To check out my Ubuntu 11.04 laptop's /bin
caching status, I enter:
$ ./vmtouch /bin
Vmtouch crawled the files in /bin
and reported that about half of the memory pages for the utilities there were cached. This is done via the mincore(2)
system call [4], which was first introduced in 4.4 BSD but is not present in all *nix systems. It provides information on the page fault status of a process's pages.

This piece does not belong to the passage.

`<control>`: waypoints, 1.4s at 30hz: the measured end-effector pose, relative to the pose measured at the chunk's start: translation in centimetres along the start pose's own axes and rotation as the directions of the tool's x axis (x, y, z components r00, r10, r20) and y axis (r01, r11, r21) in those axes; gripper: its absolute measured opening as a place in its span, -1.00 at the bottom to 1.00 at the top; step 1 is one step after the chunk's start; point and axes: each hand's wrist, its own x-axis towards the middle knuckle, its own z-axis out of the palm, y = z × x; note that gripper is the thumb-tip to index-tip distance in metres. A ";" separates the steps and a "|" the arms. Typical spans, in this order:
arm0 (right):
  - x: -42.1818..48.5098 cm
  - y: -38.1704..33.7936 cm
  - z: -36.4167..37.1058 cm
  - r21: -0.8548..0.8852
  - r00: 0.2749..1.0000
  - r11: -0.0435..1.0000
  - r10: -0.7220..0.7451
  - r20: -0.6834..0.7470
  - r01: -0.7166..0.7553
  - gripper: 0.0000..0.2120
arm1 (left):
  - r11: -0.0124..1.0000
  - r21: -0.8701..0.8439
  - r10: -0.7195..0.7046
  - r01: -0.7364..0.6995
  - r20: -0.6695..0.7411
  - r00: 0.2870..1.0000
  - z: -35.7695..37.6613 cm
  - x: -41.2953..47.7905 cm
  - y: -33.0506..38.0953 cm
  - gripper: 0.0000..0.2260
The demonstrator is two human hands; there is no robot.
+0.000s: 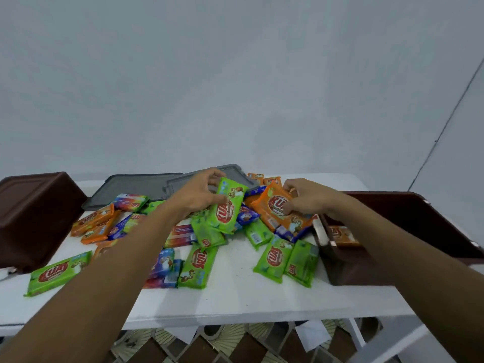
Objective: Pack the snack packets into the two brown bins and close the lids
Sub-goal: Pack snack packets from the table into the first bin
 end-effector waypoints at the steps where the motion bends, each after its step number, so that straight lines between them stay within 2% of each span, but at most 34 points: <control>1: -0.2 0.7 -1.1 0.037 1.000 0.999 -0.007 -0.014 0.008 -0.78 | 0.999 0.019 0.035 -0.035 -0.005 0.999 0.6 0.4 1.0 -0.60; 4: -1.1 3.7 -4.8 0.110 0.998 0.994 0.006 -0.055 0.000 -0.79 | 0.993 0.025 0.112 -0.114 0.047 0.993 3.4 1.5 4.6 -0.73; 6: -1.8 6.6 -7.4 0.089 0.998 0.996 0.013 -0.054 -0.008 -0.79 | 0.988 0.032 0.148 -0.151 0.086 0.985 6.0 2.2 7.5 -0.76; 9: -2.6 11.4 -10.4 -0.065 0.999 0.997 0.033 0.021 -0.031 -0.79 | 0.975 0.080 0.192 -0.206 0.157 0.969 10.5 3.7 11.2 -0.76; 12: -3.1 15.5 -11.6 -0.234 0.990 0.972 0.062 0.128 -0.030 -0.81 | 0.924 0.239 0.225 -0.300 0.297 0.928 15.3 5.4 13.8 -0.73; 15: -3.6 19.4 -12.1 -0.378 0.977 0.925 0.054 0.207 0.028 -0.79 | 0.839 0.419 0.155 -0.349 0.430 0.889 21.2 7.0 15.4 -0.71; 17: -3.5 21.3 -11.8 -0.472 0.955 0.877 0.059 0.291 0.090 -0.77 | 0.811 0.472 0.080 -0.346 0.495 0.865 24.7 7.9 14.8 -0.72; 22: -3.4 24.5 -10.9 -0.510 0.872 0.847 0.127 0.473 0.153 -0.74 | 0.769 0.554 -0.114 -0.317 0.607 0.786 30.1 8.6 11.7 -0.70; 24: -3.4 25.1 -10.4 -0.517 0.887 0.836 0.083 0.454 0.186 -0.71 | 0.727 0.594 -0.146 -0.344 0.624 0.768 30.9 8.2 10.8 -0.71; 27: -2.9 25.8 -10.1 -0.545 0.914 0.804 0.006 0.406 0.237 -0.73 | 0.681 0.642 -0.144 -0.351 0.588 0.796 31.1 8.4 10.1 -0.76; 32: -2.1 26.3 -10.0 -0.530 0.894 0.790 -0.051 0.445 0.309 -0.73 | 0.689 0.656 -0.174 -0.308 0.562 0.809 30.8 8.7 9.3 -0.79; 37: -1.8 26.8 -9.6 -0.490 0.882 0.813 -0.058 0.469 0.314 -0.77 | 0.745 0.615 -0.216 -0.258 0.588 0.780 30.8 8.5 9.2 -0.83; 42: -1.6 27.4 -9.1 -0.473 0.914 0.835 -0.084 0.397 0.282 -0.77 | 0.728 0.636 -0.257 -0.255 0.599 0.759 30.8 8.5 9.4 -0.85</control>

This tool provides a quick way to determine core memory resident status, but vmtouch can manipulate that status as well (Listing 1). The -t
option "touches" the pages of the file, causing it to be loaded into the page cache; similarly, the -e
option evicts a file's pages from memory. For faster access, you can use these options to load a set of files or directories into RAM; however, over time, the kernel might choose to evict less often used files in favor of other, more recently used files that are not the object of your performance concerns. This is not the behavior you are trying to enforce. Vmtouch comes to the rescue with its most powerful option: -dl
, for "daemonize and lock."
Listing 1: Vmtouch Gzip Example
01 $ ./vmtouch /bin/gzip 02 Files: 1 03 Directories: 0 04 Resident Pages: 0/15 0/60K 0% 05 Elapsed: 8.1e-05 seconds 06 $ ./vmtouch -vt /bin/gzip 07 /bin/gzip 08 [OOOOOOOOOOOOOOO] 15/15 09 10 Files: 1 11 Directories: 0 12 Touched Pages: 15 (60K) 13 Elapsed: 0.001102 seconds 14 $
Daemonize and lock operates just like -t
(touch), but it calls mlock(2)
on all memory mappings and won't close the descriptors when finished. Vmtouch then goes into daemon mode, sitting in the background to keep those pages loaded in memory, at least until your next reboot. Now you can ensure that files are permanently in the page cache – use it wisely, because overtaxing a system's RAM could ruin the very performance metric you are tuning.
The Instagram team has released a vmtouch script [5] that dumps the page cache status of an EC2 instance, allowing you to carry over the page-fault state of a running system to a newly spawned one, rather than starting from a fixed set of files and directories.